• [Work required] Output only the lines from the start of the entries through the line holding "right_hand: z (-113". Each line must match the original exactly.

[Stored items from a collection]

- Opening Delimiter -

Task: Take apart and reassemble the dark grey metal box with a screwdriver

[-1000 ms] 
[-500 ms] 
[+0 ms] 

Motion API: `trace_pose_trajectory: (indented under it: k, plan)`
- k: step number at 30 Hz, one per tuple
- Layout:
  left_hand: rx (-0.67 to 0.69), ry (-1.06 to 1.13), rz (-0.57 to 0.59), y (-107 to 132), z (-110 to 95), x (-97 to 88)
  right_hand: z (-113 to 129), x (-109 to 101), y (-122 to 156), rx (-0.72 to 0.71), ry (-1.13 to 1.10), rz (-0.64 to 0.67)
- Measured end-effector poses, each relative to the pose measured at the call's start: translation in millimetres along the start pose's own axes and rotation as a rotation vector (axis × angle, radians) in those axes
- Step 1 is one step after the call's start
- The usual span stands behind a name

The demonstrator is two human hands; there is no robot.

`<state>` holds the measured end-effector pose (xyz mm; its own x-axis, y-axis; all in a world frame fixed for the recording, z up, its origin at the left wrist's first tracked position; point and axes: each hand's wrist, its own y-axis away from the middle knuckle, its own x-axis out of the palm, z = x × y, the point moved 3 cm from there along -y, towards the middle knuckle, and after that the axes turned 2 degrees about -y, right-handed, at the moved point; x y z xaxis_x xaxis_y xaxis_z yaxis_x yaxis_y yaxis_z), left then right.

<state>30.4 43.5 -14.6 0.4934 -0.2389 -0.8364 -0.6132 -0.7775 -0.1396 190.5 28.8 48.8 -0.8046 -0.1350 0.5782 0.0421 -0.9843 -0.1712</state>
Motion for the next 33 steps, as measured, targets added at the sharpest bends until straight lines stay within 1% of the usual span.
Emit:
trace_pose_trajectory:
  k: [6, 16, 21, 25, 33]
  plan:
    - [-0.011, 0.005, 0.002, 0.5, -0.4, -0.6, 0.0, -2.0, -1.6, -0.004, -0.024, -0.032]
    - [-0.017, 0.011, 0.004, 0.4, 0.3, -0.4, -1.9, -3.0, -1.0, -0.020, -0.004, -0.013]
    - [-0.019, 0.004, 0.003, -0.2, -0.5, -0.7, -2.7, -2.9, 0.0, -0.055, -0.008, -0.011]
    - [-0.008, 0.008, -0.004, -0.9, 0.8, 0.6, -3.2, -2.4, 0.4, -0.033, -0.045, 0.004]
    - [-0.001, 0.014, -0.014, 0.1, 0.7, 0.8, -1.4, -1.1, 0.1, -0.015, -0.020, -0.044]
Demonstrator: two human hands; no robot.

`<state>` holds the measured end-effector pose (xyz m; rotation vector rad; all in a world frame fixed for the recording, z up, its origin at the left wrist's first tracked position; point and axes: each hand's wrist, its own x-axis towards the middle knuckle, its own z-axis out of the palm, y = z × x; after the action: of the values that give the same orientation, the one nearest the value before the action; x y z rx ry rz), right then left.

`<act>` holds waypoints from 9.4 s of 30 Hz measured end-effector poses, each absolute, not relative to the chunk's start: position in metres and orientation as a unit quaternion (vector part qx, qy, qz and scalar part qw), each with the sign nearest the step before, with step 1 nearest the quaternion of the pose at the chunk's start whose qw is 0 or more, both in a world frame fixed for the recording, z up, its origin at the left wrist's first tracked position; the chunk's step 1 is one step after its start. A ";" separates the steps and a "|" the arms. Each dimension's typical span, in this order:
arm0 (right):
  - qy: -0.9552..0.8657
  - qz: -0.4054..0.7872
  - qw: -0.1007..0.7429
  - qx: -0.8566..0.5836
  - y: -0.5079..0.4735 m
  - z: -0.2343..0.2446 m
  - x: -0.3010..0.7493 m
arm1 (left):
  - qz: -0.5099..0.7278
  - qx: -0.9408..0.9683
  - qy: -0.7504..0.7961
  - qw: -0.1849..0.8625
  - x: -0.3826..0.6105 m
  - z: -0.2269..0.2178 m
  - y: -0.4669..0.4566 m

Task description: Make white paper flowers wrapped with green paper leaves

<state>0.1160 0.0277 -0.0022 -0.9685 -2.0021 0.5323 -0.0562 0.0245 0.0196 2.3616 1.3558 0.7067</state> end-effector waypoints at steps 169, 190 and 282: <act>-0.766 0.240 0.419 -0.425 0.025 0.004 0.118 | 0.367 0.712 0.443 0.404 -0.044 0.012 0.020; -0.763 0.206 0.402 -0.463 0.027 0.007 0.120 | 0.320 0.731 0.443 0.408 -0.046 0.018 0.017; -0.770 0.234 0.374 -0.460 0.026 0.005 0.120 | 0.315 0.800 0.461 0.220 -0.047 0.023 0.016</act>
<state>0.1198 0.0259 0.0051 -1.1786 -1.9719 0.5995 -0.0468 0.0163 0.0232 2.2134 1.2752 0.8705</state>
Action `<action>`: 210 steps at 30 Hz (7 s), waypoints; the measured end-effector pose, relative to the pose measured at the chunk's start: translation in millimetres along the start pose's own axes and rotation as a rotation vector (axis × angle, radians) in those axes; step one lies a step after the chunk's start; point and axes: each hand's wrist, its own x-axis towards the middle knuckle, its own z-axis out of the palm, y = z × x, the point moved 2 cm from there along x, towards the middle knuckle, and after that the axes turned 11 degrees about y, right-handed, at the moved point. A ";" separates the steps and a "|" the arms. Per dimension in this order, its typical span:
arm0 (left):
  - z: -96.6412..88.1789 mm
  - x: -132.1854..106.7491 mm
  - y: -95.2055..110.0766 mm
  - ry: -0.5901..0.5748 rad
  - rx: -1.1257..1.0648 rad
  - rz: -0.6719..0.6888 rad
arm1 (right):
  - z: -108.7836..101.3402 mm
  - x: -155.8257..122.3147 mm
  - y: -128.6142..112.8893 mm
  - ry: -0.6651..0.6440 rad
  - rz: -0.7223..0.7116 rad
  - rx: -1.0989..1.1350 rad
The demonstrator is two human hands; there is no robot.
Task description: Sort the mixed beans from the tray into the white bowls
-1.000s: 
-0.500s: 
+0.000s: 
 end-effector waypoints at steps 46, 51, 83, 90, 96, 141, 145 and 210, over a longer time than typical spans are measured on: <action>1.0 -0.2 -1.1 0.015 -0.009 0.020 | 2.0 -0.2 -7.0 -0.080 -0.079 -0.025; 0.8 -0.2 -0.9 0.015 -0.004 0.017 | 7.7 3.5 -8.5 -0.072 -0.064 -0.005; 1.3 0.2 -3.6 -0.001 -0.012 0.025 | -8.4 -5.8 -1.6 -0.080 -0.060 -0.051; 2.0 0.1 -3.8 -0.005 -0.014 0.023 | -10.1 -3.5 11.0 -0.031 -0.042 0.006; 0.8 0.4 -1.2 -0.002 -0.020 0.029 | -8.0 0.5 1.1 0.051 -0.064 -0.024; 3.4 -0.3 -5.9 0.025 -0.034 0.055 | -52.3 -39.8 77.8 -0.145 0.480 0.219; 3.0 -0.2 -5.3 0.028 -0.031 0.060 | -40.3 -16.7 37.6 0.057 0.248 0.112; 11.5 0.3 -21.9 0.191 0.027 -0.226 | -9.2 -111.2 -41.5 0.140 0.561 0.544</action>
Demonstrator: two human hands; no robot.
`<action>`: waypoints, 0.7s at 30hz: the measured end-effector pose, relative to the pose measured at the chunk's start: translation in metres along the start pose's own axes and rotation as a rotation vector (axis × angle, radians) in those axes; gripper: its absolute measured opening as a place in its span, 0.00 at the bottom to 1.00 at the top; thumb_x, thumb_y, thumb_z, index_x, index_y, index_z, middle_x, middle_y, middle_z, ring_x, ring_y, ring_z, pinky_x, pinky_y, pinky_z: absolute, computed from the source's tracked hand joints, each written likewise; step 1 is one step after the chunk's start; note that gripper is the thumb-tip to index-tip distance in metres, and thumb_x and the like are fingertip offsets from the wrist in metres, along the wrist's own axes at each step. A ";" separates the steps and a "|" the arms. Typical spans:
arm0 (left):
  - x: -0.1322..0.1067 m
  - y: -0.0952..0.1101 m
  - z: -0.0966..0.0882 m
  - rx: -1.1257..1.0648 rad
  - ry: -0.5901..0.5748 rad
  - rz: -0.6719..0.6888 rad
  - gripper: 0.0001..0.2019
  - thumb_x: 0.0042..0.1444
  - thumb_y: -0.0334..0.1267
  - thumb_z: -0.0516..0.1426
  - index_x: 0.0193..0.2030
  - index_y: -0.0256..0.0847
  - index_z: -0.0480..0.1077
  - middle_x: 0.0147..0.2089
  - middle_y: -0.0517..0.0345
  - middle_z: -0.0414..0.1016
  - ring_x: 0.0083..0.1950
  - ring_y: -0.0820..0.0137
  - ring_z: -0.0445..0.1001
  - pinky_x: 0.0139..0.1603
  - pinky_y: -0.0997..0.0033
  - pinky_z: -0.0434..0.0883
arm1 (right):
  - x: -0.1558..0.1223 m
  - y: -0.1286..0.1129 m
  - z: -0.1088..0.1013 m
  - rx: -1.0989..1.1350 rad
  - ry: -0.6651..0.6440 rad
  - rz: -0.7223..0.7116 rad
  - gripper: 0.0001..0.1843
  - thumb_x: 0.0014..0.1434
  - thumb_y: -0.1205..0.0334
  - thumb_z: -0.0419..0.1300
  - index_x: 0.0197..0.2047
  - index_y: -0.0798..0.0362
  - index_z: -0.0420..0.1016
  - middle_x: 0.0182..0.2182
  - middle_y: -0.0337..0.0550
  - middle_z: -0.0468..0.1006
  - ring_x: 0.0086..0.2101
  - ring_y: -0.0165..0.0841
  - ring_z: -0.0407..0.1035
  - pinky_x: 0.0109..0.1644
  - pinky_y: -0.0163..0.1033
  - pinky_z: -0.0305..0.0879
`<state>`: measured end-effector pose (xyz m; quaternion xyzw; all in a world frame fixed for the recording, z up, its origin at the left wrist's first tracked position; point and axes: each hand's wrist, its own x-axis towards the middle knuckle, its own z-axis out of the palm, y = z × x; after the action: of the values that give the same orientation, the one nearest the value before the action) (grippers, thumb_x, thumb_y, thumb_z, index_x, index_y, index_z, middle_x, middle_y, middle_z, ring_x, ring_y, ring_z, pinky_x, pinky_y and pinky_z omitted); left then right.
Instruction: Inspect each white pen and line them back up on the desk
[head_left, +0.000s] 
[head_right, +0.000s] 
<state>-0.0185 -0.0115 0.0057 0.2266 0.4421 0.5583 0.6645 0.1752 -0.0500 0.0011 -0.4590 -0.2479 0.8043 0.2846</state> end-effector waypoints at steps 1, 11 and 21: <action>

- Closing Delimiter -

• [Solution to the problem]
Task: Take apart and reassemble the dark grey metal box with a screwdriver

[-1000 ms] 
[-500 ms] 
[+0 ms] 

Motion API: `trace_pose_trajectory: (indented under it: k, plan)`
- k: step number at 30 Hz, one per tuple
- Layout:
  left_hand: rx (-0.67 to 0.69), ry (-1.06 to 1.13), rz (-0.57 to 0.59), y (-107 to 132), z (-110 to 95), x (-97 to 88)
  right_hand: z (-113 to 129), x (-109 to 101), y (-122 to 156), rx (-0.72 to 0.71), ry (-1.13 to 1.10), rz (-0.64 to 0.67)

What appears above is the complete answer.